TASK DIRECTIONS: Could you set down the lines from the first line of the entries below through the line with "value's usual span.", exactly and with no pictures?

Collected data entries
________________________________________

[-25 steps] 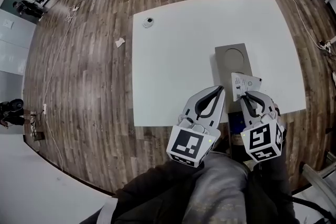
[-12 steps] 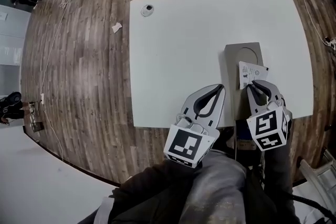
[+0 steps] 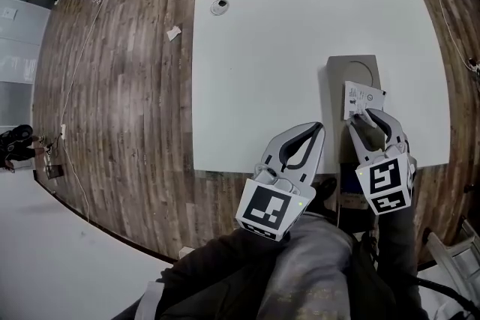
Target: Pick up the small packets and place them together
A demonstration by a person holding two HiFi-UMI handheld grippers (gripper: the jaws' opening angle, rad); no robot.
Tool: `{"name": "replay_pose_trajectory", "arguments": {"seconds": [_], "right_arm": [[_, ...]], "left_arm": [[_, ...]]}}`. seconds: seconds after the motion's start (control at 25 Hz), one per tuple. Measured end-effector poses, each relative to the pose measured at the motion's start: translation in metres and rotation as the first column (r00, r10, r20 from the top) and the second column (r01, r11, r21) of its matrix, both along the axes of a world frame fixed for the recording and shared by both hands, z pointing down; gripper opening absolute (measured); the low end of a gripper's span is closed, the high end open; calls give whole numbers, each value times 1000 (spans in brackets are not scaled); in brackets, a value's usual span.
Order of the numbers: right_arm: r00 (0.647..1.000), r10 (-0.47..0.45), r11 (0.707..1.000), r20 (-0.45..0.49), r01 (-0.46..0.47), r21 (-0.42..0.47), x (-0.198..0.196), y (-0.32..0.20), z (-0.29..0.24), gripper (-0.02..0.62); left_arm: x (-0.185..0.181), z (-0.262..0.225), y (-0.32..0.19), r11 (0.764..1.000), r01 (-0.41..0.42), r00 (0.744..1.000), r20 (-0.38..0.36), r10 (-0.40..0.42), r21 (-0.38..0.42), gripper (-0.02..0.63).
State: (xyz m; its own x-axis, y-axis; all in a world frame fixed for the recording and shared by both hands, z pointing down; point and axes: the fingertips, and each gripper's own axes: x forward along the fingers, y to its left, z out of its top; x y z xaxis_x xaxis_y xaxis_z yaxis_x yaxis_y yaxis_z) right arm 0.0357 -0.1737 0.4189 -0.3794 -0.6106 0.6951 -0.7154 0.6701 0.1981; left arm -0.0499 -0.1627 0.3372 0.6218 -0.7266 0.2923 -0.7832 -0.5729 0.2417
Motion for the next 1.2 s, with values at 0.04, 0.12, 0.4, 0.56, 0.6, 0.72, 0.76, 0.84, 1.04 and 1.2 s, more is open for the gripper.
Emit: {"name": "replay_pose_trajectory", "arguments": {"seconds": [0.04,0.12,0.4,0.56,0.6,0.72,0.76,0.84,1.04,1.2], "right_arm": [[1000,1,1000,0,-2,10,1,3,-3,150],[1000,8,1000,-1,-8,30,5,9,-11,150],[997,75,995,-6,-74,74,46,49,-25,150],[993,117,992,-12,-116,57,71,91,-22,150],[993,116,992,-10,-115,47,73,102,-18,150],[996,86,996,-5,-86,6,69,129,-2,150],[998,70,998,-2,-70,-7,65,136,3,150],[1000,25,999,-3,-26,-28,53,146,13,150],[988,-145,984,-48,140,-111,15,163,38,228],[977,-194,971,-86,179,-155,4,159,53,280]], "left_arm": [[0,-3,3,1000,1,1000,1,-1,6,3],[1,-8,10,1000,4,1000,4,-4,22,3],[25,-20,41,998,-20,1000,4,19,60,3],[49,-22,67,995,-65,998,4,65,69,3],[54,-21,73,995,-72,997,2,72,67,3],[65,-13,89,995,-87,996,1,87,49,3],[67,-11,93,995,-91,996,4,91,39,3],[68,-7,97,995,-92,996,9,91,27,3],[56,-7,93,997,-62,998,21,61,42,3],[43,-5,88,999,-44,999,22,43,24,3]]}}
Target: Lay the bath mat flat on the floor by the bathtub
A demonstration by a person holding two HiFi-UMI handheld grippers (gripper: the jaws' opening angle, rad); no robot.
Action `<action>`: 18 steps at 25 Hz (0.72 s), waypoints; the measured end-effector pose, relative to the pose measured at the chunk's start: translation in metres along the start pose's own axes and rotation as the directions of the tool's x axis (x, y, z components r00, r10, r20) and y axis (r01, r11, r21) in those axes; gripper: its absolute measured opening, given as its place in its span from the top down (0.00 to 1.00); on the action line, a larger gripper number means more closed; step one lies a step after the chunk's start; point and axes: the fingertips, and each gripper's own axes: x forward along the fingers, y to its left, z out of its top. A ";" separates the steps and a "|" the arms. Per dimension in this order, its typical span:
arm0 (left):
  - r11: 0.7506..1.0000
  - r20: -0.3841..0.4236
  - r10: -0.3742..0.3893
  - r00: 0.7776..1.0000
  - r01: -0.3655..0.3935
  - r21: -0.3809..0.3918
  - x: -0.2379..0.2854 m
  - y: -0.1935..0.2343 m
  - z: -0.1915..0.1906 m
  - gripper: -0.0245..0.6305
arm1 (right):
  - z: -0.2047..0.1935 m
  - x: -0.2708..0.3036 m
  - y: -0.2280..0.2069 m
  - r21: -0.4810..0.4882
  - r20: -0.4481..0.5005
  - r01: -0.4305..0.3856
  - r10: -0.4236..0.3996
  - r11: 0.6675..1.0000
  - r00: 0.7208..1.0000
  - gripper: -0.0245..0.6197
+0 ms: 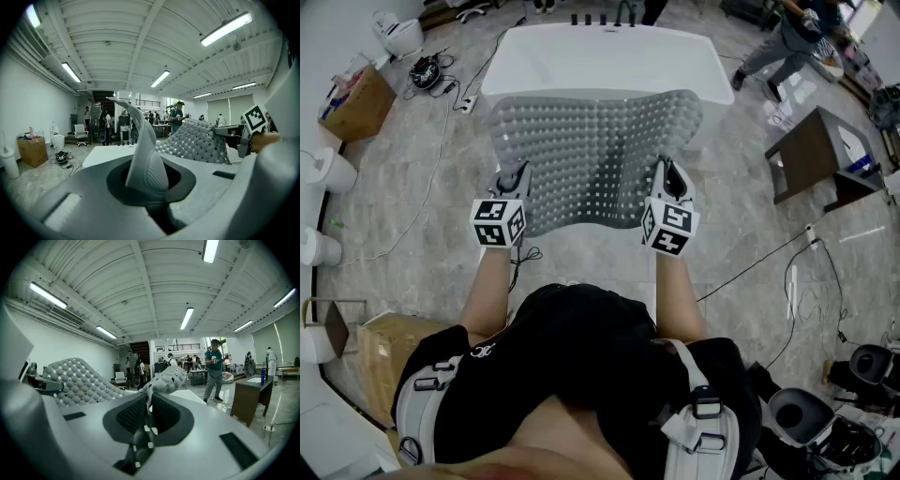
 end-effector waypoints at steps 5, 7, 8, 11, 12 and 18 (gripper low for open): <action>1.000 0.003 -0.003 1.000 0.003 -0.004 -0.006 0.001 0.001 0.92 | -0.004 -0.006 0.007 -0.003 -0.006 -0.018 0.018 1.000 1.000 0.91; 1.000 0.005 -0.003 1.000 0.003 -0.014 -0.006 0.000 0.003 0.92 | -0.004 -0.007 0.006 -0.003 -0.007 -0.023 0.023 1.000 1.000 0.91; 1.000 0.008 -0.002 1.000 0.002 -0.017 -0.005 -0.001 0.004 0.92 | -0.004 -0.007 0.005 -0.002 -0.006 -0.024 0.024 1.000 1.000 0.91; 1.000 0.017 0.001 1.000 -0.001 -0.017 -0.005 -0.003 0.006 0.92 | -0.006 -0.008 0.003 0.011 0.000 -0.024 0.024 1.000 1.000 0.91; 1.000 0.018 0.002 1.000 -0.001 -0.016 -0.005 -0.004 0.006 0.92 | -0.006 -0.008 0.001 0.017 0.001 -0.023 0.023 1.000 1.000 0.91; 1.000 0.009 0.011 1.000 -0.011 -0.011 -0.001 -0.003 0.004 0.92 | -0.008 -0.001 0.001 0.023 -0.012 -0.022 0.023 0.999 1.000 0.90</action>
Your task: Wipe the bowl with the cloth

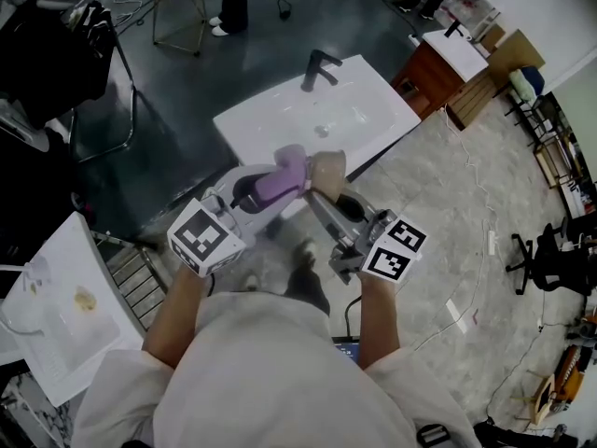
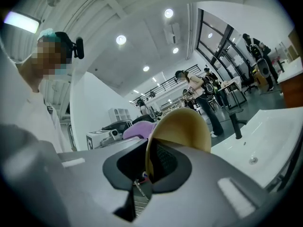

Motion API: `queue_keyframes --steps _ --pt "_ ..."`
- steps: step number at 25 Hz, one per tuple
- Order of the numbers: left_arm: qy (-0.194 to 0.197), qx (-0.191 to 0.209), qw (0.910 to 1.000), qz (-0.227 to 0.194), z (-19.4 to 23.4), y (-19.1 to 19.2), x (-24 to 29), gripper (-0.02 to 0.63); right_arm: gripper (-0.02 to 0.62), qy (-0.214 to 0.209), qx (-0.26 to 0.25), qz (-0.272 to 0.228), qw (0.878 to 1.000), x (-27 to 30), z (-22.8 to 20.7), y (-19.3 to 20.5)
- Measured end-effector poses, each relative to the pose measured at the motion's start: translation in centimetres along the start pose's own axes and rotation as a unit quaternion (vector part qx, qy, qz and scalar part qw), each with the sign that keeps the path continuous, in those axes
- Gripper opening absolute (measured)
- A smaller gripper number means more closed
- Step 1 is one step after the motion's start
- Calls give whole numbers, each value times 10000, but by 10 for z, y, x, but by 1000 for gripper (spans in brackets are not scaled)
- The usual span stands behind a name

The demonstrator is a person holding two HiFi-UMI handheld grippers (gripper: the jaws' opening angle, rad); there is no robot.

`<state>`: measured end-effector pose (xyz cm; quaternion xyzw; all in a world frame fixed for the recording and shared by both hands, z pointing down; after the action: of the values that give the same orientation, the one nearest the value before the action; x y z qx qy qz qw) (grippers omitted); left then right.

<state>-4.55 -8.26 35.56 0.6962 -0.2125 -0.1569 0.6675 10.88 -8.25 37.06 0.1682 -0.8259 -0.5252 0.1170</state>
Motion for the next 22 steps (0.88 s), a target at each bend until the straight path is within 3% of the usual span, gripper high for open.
queue_keyframes --steps 5,11,22 --pt "-330 97 9994 -103 5 -11 -5 110 20 403 -356 415 9977 2 -2 -3" --pt "-894 199 9958 59 11 -15 -20 113 20 549 -583 456 9957 5 6 -7" --pt "-1900 410 9794 541 26 -15 -61 114 20 1339 -1065 561 9837 -1 19 -29"
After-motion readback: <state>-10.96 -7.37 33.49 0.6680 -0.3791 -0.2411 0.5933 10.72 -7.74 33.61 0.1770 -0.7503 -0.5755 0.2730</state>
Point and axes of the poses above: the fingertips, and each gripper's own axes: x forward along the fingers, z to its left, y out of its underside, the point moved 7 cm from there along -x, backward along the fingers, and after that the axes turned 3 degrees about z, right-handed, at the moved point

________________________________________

COMPLETED TASK:
[-25 steps] 
[-12 steps] 
[+0 steps] 
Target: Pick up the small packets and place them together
A demonstration by a person holding two HiFi-UMI handheld grippers (gripper: the jaws' opening angle, rad); no robot.
Tool: `{"name": "replay_pose_trajectory", "arguments": {"seconds": [_], "right_arm": [[_, ...]], "left_arm": [[_, ...]]}}`. seconds: seconds after the motion's start (control at 25 Hz), one per tuple. Measured end-effector poses, each relative to the pose measured at the motion's start: translation in metres and rotation as the first column (r00, r10, r20 from the top) and the second column (r01, r11, r21) of its matrix, both along the axes of a world frame fixed for the recording and shared by both hands, z pointing down; gripper opening absolute (measured); the low end of a gripper's span is closed, the high end open; calls give whole numbers, each value times 1000 (spans in brackets are not scaled); in brackets, a value's usual span.

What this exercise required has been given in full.